Das Oberlandesgericht Graz verurteilte vor Kurzem eine erfahrene Kindergartenpädagogin zu einer Schadensersatzleistung von 2.000 Euro. Der Vater eines Mädchens hatte 15.400 Euro eingeklagt, da sein Kind sich den Ellbogen gebrochen hatte, nachdem es aus 60 cm auf eine Matte gefallen war. Die Betreuerin war zwei Meter entfernt und hatte das Kind beim Rutschen nicht gehalten. Der Vater klagte wegen Vernachlässigung der Aufsichtspflicht.

Auf den Anklagebänken hätte aber nicht die Pädagogin sitzen sollen, die an jenem Tag alleine 21 Kinder zu beaufsichtigen hatte, da sich ihre Kollegin krank gemeldet hatte. Auf der Anklagebank sollten sich jene Leute befinden, die Gruppen von 21 Kindern von einer oder höchstens zwei Pädagoginnen beaufsichtigen lassen.

Abgesehen davon, dass im obigen Fall die Vernachlässigung der Aufsichtspflicht sehr fragwürdig ist, ist es bei solchen großen Gruppen tatsächlich oft schwer schaffbar alle Kinder gut zu beaufsichtigen. Individuelle Förderung und Bildungsangebote, wie sie von den fordernden Eltern erwartet werden, sind dann de facto nicht mehr durchführbar.
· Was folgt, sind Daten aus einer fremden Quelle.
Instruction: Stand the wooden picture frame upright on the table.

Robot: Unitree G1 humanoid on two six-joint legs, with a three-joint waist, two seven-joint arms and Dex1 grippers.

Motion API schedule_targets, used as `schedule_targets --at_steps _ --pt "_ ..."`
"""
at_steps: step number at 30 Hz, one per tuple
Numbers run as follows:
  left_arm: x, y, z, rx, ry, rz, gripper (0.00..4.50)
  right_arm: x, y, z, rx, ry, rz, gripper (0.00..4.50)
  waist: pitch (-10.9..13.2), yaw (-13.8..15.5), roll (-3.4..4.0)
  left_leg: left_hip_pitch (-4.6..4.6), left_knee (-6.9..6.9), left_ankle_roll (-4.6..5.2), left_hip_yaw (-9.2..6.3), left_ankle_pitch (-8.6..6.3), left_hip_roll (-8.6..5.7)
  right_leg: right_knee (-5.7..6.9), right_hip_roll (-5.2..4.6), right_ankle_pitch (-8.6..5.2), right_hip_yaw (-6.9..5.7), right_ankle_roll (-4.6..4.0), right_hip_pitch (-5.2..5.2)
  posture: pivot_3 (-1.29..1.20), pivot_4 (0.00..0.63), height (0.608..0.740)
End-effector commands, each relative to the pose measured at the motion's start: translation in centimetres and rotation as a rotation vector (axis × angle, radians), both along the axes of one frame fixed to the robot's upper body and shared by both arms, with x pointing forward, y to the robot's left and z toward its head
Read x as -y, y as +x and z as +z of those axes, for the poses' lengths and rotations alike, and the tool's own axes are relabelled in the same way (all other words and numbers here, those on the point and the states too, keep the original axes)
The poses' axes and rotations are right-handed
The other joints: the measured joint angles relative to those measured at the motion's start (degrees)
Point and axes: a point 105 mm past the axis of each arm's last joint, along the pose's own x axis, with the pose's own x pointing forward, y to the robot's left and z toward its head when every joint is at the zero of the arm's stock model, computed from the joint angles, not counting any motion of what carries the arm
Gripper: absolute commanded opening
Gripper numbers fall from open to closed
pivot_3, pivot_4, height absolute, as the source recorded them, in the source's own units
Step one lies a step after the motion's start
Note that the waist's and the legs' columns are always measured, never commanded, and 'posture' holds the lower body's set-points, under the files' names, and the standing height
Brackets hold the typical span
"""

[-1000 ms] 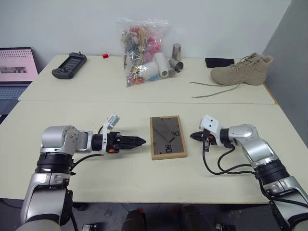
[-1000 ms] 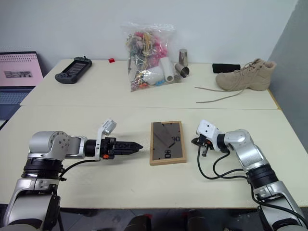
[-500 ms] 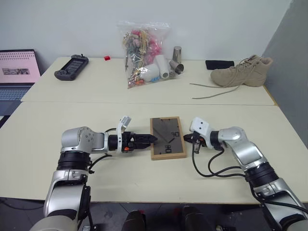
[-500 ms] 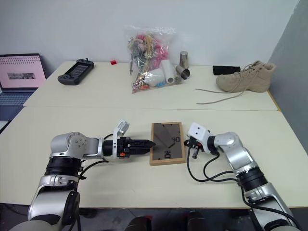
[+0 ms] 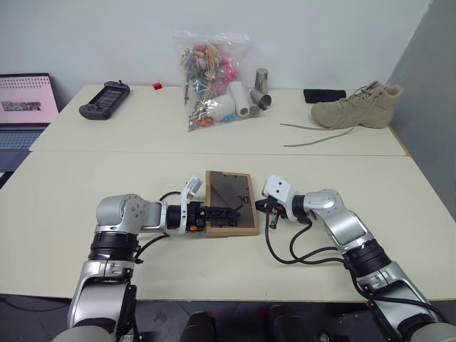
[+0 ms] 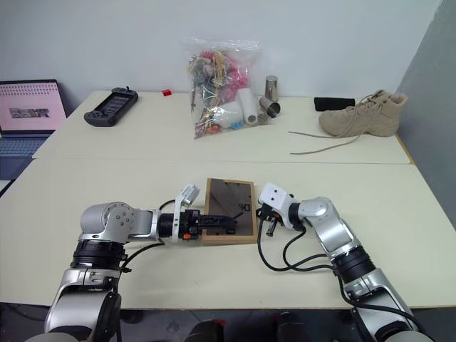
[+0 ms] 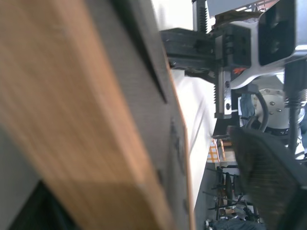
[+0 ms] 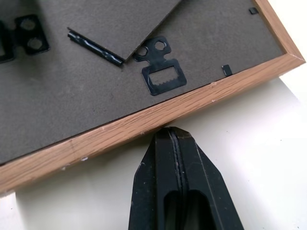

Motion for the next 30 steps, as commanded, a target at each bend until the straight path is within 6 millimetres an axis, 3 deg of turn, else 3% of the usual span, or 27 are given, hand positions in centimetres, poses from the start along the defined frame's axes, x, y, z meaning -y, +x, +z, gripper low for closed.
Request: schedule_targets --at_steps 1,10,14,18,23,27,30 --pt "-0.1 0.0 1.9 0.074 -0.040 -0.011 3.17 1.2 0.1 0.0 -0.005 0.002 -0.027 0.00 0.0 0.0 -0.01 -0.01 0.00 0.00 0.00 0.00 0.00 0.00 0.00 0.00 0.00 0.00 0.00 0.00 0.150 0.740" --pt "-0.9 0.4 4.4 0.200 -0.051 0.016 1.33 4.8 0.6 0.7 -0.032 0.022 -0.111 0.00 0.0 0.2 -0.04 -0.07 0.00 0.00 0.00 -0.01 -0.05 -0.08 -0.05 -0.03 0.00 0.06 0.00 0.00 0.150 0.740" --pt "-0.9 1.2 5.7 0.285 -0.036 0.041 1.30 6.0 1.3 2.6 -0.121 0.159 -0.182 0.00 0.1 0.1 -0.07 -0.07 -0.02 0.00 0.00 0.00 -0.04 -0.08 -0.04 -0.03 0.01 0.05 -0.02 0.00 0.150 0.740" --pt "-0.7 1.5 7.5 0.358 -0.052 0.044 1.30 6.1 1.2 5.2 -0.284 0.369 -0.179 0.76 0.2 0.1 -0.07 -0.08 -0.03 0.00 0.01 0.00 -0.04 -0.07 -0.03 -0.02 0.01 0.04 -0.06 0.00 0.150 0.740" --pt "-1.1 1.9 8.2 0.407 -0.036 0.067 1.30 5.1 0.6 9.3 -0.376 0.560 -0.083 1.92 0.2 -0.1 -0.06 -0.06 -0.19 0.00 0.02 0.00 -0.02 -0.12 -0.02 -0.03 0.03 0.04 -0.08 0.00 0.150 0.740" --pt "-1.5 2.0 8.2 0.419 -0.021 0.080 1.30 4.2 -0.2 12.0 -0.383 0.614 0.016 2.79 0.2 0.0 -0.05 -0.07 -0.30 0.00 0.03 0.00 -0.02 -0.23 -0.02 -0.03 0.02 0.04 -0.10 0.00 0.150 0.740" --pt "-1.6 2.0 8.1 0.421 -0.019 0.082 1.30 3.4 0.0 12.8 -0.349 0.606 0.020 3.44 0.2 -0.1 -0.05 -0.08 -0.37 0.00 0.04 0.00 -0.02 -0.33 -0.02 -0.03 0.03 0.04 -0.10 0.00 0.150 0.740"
Werden in diesem Land, das so stolz auf seine sogenannte „Lebensqualität" ist, die Pädagogen dazu verurteilt, nur Kindergartenwärter/innen zu sein, die sich nur darum kümmern, dass nichts passiert? Oder wollen wir Kindergartenpädagoginnen, die ihre Kenntnisse und Kreativität auch einsetzen können. Aber dazu braucht es schlicht die finanziellen Mittel, kleinere Gruppen und mehr Personal.